History - BMS School History
BMS School History
The doors of Beaufort Middle School officially opened on July 17, 2001. The building that had housed Beaufort High School for forty-one (41) years was remodeled, renovated, retrofitted and readied for middle school students.
Overcrowding at Lady's Island Middle School was alleviated with the opening of Beaufort Middle School. While the Beaufort River became the natural division between Lady's Island Middle and Beaufort Middle, students were given a choice of four different programs from the two schools. Programs offered at Beaufort Middle School included the International Studies Program and the Humanities Program. With the exception of new personnel, the three administrators, classified staff, and International Studies faculty transferred to Beaufort Middle School directly from Lady's Island Middle School.
Opening the doors of Beaufort Middle School also meant closing the doors on the Humanities Program of Beaufort. This was an off-campus, pilot program of Lady's Island Middle School founded in 1998 with the mission to redesign the three year middle school experience. Over the summer of 2001, students and staff moved from their small temporary facility located on Burroughs Avenue into a much larger space in the new Beaufort Middle School to become the Humanities Program.
The International Studies Program at Beaufort Middle School integrated the core curriculum with an inquisitive, creative study of various countries and cultures of the world. Students analyzed the connections of events, languages, and people, as they explored the historical and contemporary contributions of particular world regions. They engaged in active learning and product based assessments, emerging from the program as globally aware citizens with an appreciation of the contributions and interconnectivity of mankind across cultures and regions of the world. Art, music and foreign language courses linked instruction to regions of the world and complimented the core curriculum. Originally organized on a traditional school calendar, the International Studies Program converted to a four-quarter, year-round calendar in 2002.

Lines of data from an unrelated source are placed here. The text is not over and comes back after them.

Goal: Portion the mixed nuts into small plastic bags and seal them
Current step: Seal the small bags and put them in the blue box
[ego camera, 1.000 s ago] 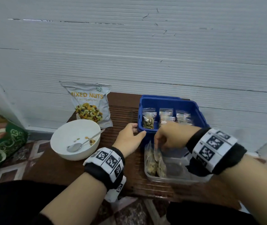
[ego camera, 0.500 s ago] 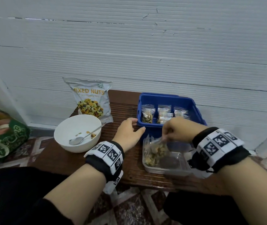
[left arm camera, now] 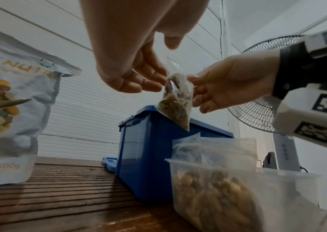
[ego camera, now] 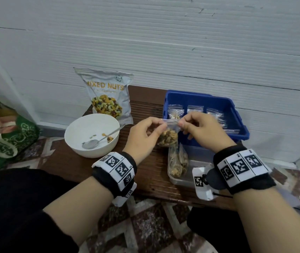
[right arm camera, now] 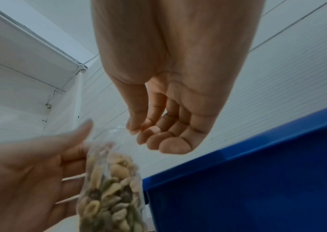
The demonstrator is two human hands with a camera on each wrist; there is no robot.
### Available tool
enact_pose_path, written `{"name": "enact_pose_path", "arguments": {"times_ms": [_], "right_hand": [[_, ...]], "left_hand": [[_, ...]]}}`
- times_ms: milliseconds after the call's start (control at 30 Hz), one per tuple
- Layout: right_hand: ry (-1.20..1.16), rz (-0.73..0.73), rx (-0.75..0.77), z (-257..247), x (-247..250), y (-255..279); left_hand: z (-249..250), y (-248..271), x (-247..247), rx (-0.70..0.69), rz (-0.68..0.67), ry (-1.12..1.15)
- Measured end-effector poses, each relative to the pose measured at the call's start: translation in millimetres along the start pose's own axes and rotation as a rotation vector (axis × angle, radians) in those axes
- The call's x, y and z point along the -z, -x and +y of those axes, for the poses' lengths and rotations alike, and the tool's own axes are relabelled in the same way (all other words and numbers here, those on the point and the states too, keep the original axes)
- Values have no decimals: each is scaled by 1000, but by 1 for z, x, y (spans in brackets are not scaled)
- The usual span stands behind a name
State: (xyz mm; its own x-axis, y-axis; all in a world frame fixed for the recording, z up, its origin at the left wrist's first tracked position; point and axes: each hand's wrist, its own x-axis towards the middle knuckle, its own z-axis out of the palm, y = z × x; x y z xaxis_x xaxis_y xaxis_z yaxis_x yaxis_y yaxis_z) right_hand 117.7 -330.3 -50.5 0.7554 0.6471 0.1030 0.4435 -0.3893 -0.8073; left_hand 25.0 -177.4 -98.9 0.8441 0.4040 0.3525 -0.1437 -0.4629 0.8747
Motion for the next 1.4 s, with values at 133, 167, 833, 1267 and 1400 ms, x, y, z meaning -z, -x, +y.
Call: {"name": "enact_pose_path", "arguments": {"times_ms": [133, 167, 833, 1267, 1400], "right_hand": [[-4, -22, 16, -1, -2, 2], [3, -30, 9, -1, -3, 2], [69, 18, 94, -2, -20, 1], [109, 12, 44, -5, -23, 2], [165, -44, 60, -8, -20, 3]], "left_hand": [[-7, 3, 9, 0, 16, 50], [-8, 3, 10, 2, 10, 59], [-6, 4, 14, 10, -37, 28], [0, 4, 13, 6, -22, 97], [-1, 3, 15, 10, -35, 63]]}}
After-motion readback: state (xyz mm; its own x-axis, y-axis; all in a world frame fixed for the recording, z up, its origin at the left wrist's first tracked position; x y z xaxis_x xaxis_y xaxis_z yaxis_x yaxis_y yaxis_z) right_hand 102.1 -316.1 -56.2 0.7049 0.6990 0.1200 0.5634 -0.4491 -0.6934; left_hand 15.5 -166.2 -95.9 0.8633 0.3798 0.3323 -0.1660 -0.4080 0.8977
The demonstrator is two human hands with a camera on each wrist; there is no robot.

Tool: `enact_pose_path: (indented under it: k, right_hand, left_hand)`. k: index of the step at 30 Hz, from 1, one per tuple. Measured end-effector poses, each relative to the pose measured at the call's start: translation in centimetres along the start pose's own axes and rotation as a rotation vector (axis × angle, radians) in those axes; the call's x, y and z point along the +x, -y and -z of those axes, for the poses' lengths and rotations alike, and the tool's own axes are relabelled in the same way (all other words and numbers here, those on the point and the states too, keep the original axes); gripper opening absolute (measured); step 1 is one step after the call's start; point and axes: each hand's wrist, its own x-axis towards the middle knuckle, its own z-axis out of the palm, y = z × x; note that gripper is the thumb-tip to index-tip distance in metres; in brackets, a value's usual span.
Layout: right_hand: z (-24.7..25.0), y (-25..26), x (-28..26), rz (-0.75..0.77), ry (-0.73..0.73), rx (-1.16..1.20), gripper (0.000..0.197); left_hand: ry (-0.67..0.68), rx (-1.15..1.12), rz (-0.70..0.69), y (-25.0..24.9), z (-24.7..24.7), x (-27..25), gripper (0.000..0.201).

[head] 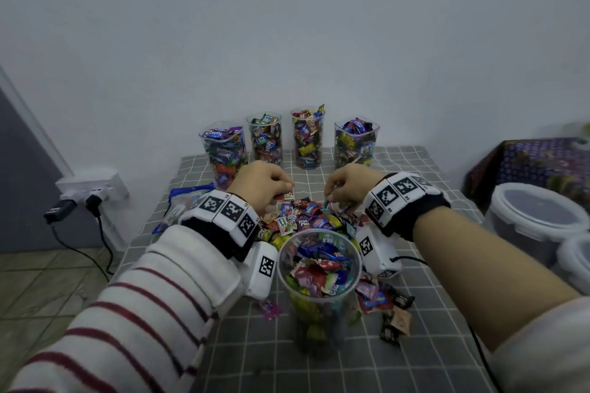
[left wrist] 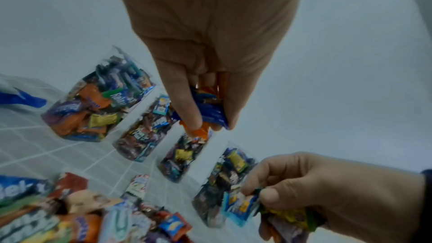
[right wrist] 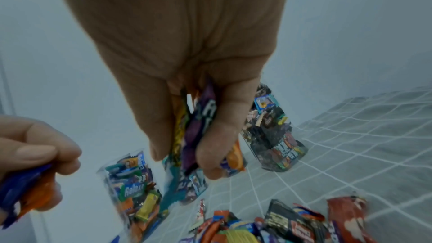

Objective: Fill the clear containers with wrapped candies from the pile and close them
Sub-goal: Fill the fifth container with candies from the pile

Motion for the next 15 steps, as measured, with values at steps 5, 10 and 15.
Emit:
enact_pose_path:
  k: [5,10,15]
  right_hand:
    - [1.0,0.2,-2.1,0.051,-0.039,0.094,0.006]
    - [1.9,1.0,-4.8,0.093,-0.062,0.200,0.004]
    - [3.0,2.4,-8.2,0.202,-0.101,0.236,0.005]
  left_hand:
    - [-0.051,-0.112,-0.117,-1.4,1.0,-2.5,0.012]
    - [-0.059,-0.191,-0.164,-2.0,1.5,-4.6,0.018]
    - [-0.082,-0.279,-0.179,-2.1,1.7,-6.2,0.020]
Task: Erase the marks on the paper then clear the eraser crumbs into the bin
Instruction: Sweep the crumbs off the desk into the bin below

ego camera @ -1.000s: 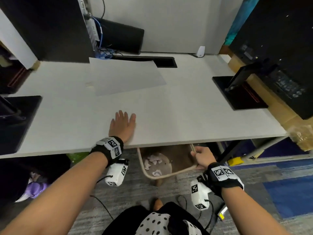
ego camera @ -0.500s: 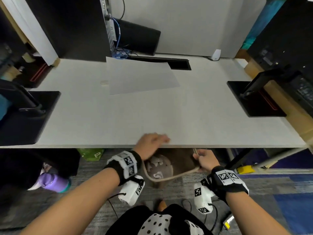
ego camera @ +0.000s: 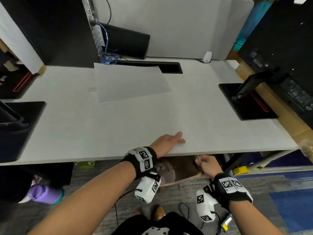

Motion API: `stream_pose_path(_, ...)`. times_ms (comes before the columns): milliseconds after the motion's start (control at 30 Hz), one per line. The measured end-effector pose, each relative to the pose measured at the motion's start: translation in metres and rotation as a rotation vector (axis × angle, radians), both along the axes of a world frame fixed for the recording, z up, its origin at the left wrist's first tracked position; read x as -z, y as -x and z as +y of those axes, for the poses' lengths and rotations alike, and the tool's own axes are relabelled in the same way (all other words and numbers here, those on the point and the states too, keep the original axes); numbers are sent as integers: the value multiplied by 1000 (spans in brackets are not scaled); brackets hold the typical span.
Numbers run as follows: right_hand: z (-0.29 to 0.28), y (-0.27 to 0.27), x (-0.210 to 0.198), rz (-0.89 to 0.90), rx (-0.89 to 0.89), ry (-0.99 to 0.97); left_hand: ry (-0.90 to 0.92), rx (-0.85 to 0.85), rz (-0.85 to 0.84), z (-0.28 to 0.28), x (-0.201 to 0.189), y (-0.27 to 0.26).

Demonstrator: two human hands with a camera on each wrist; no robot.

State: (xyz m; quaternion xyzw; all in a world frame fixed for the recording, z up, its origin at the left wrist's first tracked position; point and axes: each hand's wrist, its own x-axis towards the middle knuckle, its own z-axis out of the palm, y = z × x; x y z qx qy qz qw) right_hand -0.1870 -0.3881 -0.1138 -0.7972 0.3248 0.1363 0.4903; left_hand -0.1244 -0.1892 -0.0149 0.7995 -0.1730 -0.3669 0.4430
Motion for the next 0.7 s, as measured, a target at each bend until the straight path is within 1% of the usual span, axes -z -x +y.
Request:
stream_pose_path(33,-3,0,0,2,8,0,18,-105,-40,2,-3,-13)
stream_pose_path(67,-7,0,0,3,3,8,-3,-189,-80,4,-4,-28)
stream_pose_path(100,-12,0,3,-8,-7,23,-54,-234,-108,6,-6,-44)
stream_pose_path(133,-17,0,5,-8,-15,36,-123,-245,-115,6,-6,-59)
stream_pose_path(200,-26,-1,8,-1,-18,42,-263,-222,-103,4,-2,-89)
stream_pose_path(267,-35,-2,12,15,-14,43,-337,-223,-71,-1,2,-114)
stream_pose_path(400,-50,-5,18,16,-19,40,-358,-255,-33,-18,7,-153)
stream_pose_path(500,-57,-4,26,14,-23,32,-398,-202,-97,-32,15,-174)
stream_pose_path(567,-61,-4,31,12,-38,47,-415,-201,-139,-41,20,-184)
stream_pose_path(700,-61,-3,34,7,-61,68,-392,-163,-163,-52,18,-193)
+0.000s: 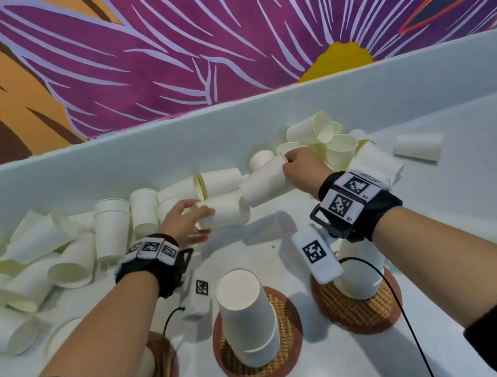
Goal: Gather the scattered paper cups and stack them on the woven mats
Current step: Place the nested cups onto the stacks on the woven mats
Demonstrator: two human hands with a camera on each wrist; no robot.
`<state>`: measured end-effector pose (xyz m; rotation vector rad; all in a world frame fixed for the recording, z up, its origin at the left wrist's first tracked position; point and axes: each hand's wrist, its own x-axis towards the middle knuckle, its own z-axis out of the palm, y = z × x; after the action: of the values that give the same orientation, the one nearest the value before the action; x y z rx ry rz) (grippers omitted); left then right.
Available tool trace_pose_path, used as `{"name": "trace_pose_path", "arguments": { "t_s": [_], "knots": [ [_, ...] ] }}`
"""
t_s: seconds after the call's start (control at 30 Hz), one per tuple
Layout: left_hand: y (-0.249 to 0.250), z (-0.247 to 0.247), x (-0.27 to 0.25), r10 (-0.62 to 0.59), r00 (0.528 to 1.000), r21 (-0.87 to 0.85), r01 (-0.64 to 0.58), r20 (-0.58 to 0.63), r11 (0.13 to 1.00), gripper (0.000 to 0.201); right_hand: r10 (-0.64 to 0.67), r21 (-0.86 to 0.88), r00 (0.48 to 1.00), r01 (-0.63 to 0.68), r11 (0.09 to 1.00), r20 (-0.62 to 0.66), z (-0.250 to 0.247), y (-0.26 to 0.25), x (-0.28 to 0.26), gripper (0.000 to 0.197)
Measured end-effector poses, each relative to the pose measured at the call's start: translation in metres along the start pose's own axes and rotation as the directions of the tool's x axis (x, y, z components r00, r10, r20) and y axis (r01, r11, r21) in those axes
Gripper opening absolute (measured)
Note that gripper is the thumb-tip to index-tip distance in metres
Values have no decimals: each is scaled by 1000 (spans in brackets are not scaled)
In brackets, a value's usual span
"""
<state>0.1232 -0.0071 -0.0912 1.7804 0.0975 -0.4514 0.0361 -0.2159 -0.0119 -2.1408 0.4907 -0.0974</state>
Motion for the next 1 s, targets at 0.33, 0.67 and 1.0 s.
{"name": "trace_pose_path", "arguments": {
  "t_s": [0.33, 0.67, 1.0],
  "knots": [
    [43, -21, -34, 70, 993, -333, -33, 99, 942, 21, 43, 264, 999, -39, 964, -8, -13, -4, -8, 30],
    [112, 33, -90, 166, 923, 206, -248, 347, 947, 14, 16, 480, 943, -183, 858, 332, -36, -15, -47, 19],
    [155, 116, -137, 216, 851, 497, -465, 479, 732, 44, -79, 166, 889, 3, 986, 451, -110, 36, -59, 83]
  ]
}}
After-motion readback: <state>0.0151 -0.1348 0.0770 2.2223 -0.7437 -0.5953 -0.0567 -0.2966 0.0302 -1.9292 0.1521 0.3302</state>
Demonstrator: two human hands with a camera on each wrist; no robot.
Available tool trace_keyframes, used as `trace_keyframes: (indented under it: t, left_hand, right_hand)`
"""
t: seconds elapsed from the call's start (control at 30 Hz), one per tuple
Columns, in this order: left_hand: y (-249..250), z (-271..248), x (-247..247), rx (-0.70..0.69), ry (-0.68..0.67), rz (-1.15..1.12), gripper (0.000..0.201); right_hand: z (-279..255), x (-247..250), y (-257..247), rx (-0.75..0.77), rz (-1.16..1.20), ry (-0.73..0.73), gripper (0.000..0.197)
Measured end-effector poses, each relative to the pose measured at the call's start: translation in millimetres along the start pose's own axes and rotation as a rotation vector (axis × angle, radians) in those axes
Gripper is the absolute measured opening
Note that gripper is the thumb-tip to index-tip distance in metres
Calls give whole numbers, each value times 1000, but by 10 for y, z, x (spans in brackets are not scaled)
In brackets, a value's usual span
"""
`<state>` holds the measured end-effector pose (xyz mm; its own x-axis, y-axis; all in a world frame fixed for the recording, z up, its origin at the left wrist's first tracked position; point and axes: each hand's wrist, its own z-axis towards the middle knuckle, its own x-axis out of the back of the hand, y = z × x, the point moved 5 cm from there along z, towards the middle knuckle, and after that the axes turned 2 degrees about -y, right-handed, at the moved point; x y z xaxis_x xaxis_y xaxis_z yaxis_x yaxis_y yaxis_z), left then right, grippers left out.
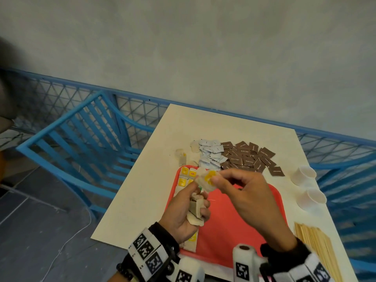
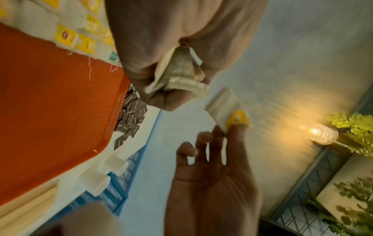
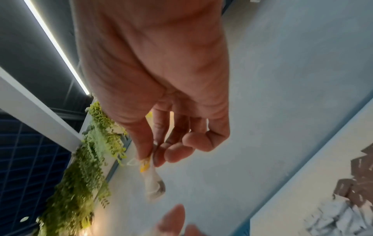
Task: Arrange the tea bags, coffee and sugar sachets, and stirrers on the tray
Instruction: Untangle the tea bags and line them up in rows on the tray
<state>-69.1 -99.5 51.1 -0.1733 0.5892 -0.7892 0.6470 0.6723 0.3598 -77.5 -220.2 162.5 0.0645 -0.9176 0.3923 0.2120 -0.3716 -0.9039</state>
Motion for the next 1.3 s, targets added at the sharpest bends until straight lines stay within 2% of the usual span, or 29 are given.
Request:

The Humanities Program emphasized integrated studies and product based learning in an environment where students were encouraged to think and create. The curriculum rotated around a spiral of cultural history, linking the humanities (history, literature, arts and architecture, philosophy and religion, food, festivals and fashion) and connecting them to other academic areas. Students were active learners as they traveled through a comprehensive, sequential study of global history that included researching and working on projects alongside community artists and visiting scholars, The Humanities Program operated on a four-quarter year-round calendar that allowed for twelve distinct periods of history to be studied over the three-year middle school experience.